### WHAT THE TASK REQUIRES
Search the listing below for the string "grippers" and show each line that contains it.

### RECORDED INFORMATION
====
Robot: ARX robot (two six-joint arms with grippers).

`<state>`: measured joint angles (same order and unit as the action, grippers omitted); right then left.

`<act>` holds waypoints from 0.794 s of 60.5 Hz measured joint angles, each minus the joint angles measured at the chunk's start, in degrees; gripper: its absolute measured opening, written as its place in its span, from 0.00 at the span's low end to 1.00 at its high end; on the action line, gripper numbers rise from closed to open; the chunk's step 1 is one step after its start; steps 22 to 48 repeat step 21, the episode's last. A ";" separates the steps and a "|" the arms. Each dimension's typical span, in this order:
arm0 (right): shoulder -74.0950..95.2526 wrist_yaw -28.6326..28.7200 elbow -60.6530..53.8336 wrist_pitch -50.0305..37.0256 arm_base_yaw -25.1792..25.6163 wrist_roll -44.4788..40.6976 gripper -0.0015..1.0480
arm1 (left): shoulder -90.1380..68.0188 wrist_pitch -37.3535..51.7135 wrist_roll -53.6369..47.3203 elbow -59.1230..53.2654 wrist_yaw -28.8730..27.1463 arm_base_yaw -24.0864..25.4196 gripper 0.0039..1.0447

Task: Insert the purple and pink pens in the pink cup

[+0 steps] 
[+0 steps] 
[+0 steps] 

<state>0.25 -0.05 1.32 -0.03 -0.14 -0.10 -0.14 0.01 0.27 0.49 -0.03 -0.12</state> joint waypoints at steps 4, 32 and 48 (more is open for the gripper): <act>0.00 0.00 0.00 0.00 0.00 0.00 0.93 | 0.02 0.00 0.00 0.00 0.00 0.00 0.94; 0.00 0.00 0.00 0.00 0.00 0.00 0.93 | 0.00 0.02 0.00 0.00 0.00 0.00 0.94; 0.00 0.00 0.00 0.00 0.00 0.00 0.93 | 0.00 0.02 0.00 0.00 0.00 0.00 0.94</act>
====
### RESPONSE
Robot: ARX robot (two six-joint arms with grippers).
`<state>`: measured joint angles (same order and unit as the action, grippers omitted); right then left.

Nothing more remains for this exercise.